Die Personalsuche mal umgedreht – Arbeitgeber bewerben sich bei den Kandidaten

Wie Sie durch Active Sourcing Mitarbeiter finden

Fachkräftemangel, steigender Wettbewerb bei der Rekrutierung, demographischer Wandel. Diese Themen beschäftigen Personaler heutzutage immer mehr. Es ist zunehmend schwieriger, mit herkömmlichen Methoden geeignetes Personal zu rekrutieren.
Ein erfolgversprechender Ansatz ist das Active Sourcing.
Active Sourcing ist die eigenständige und proaktive Suche, Kontaktaufnahme und Rekrutierung geeigneter und potentieller neuer Mitarbeiter. Doch bringt diese Methode der Rekrutierung etwas? Wie funktioniert sie? Was ist zu beachten?

Die erschwerten Rekrutierungsbedingungen beschäftigen alle Personaler. Egal ob Aktienkonzern oder KMU. Durch den demographischen Wandel und den dadurch verbundenen Fachkräftemangel ist die Rekrutierung schwieriger denn je. Mit Active Sourcing, der direkten und proaktiven Ansprache geeigneter Kandidaten, bietet sich eine alternative Form der Rekrutierung.
Active Sourcing ist keine neue Form der Rekrutierung, zu der auch die gezielte Ansprache von Absolventen an Universitäten und auf Jobmessen zählt.

Heute haben Personaler mehr Möglichkeiten. Der größte Teil von Active Souring findet online statt. Auf Portalen wie Xing oder Linkedin & Co. Selbst Instagram und Facebook werden für gewisse Branchen bereits genutzt.

Welche Vorteile bringt Active Sourcing?
Direkte Ansprache von potentiellen Kandidaten erzeugt einen Vorsprung vor dem Wettbewerb.
Während viele noch Stellenanzeigen schalten, und auf Bewerbungen warten, können Sie bereits Ihre potentiellen Kandidaten direkt anschreiben und ggfs. gleich Kennenlerntermine vereinbaren.
Somit ist dieser Weg proaktiver und fortschrittlicher als die klassische Suche über Stellenanzeigen.
Außerdem lassen sich, sofern Active Sourcing richtig angewendet wird, die Kosten für die Personalgewinnung deutlich reduzieren, da teure Anzeigenschaltungen wegfallen. Zu guter Letzt kann die Arbeitgeberattraktivität im direkten Kontakt gezielter vermittelt werden als bei Anzeigenschaltungen, die oftmals nur ein eindimensionales Bild vermitteln.

Active Sourcing bringt nicht nur Vorteile mit sich.
So erfordert Active Sourcing qualifiziertes Personal und ist besonders zeitaufwändig, da potentielle Bewerber genau analysiert und individuell angesprochen werden müssen.

Was gibt es zu beachten?
Vermeiden Sie Standardtexte und sprechen Sie jeden potentiellen Kandidaten individuell an.

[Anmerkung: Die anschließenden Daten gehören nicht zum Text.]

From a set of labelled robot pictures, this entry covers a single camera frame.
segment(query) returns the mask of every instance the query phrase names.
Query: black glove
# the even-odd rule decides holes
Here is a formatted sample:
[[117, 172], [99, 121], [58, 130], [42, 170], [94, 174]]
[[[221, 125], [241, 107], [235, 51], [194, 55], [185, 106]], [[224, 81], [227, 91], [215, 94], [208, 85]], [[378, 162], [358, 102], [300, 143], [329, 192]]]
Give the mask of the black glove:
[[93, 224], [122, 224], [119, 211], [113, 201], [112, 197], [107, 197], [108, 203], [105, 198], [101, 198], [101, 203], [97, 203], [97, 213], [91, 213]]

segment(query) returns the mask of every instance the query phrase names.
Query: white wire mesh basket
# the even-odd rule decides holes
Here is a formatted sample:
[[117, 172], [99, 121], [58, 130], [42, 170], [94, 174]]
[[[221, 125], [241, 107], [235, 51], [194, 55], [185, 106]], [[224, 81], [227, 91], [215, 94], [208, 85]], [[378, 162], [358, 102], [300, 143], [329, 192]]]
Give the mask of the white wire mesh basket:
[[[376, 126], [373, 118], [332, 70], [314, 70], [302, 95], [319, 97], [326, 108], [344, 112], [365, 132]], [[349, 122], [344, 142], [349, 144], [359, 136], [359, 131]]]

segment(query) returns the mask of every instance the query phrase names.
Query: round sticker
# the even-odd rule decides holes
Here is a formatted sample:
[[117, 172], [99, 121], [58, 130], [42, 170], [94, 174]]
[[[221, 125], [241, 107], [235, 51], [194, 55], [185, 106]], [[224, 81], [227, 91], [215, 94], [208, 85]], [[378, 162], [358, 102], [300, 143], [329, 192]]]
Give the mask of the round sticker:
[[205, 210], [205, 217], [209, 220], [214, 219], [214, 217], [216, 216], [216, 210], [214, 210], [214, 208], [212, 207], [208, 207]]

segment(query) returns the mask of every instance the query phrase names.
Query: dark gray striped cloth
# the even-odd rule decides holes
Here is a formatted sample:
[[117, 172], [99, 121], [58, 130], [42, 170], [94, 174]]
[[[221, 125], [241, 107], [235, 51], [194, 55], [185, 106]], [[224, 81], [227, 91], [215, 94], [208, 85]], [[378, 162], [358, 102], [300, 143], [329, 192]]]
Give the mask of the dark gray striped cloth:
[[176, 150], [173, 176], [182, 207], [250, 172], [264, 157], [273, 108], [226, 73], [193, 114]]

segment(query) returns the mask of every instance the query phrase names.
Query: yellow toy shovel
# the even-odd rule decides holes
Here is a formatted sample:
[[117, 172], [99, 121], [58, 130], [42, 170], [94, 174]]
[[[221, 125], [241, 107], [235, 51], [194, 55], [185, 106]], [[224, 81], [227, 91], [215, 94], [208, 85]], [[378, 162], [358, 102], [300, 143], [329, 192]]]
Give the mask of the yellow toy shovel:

Durch eine individuelle Ansprache wirken Sie glaubwürdiger und geben den Kandidaten das Gefühl, dass Sie richtig recherchiert haben und sein Profil kennen.

Es muss darauf geachtet werden, dass die Position genau zum Kandidaten passt. Bei einer falschen Position verlieren Sie an Glaubwürdigkeit und Kandidaten wirken genervt.

Besonders wichtig ist, den Nutzen für den Kandidaten zu liefern. Bieten Sie ihm kürzere Anfahrtswege im Vergleich zum aktuellen Arbeitgeber? Welches Gehalt und welche Benefits bieten Sie Ihren Kandidaten. Welche Chancen und Weiterbildungsmöglichkeiten hat der Kandidat in Ihrem Unternehmen?
Der Kandidat sollte möglichst umfangreiche Informationen bekommen, die das Angebot lukrativ machen. Für den ersten Schritt: ein kurzes, aussagefähiges Anschreiben mit einem Call to Action. Im zweiten Schritt, vielleicht schon im persönlichen Telefonat, können Sie dann in die Nutzenargumentation übergehen und den Kandidaten für sich gewinnen.

Fazit.
Mit dem richtigen Know-How, Erfahrung, Zeit und einer gezielten Umsetzung bietet Active Sourcing eine gute Alternative zur traditionellen Stellensuche. Mit Active Sourcing schaffen Sie es, dem Fachkräftemangel, sowie dem steigenden Wettbewerb zu trotzen. Fangen Sie damit an!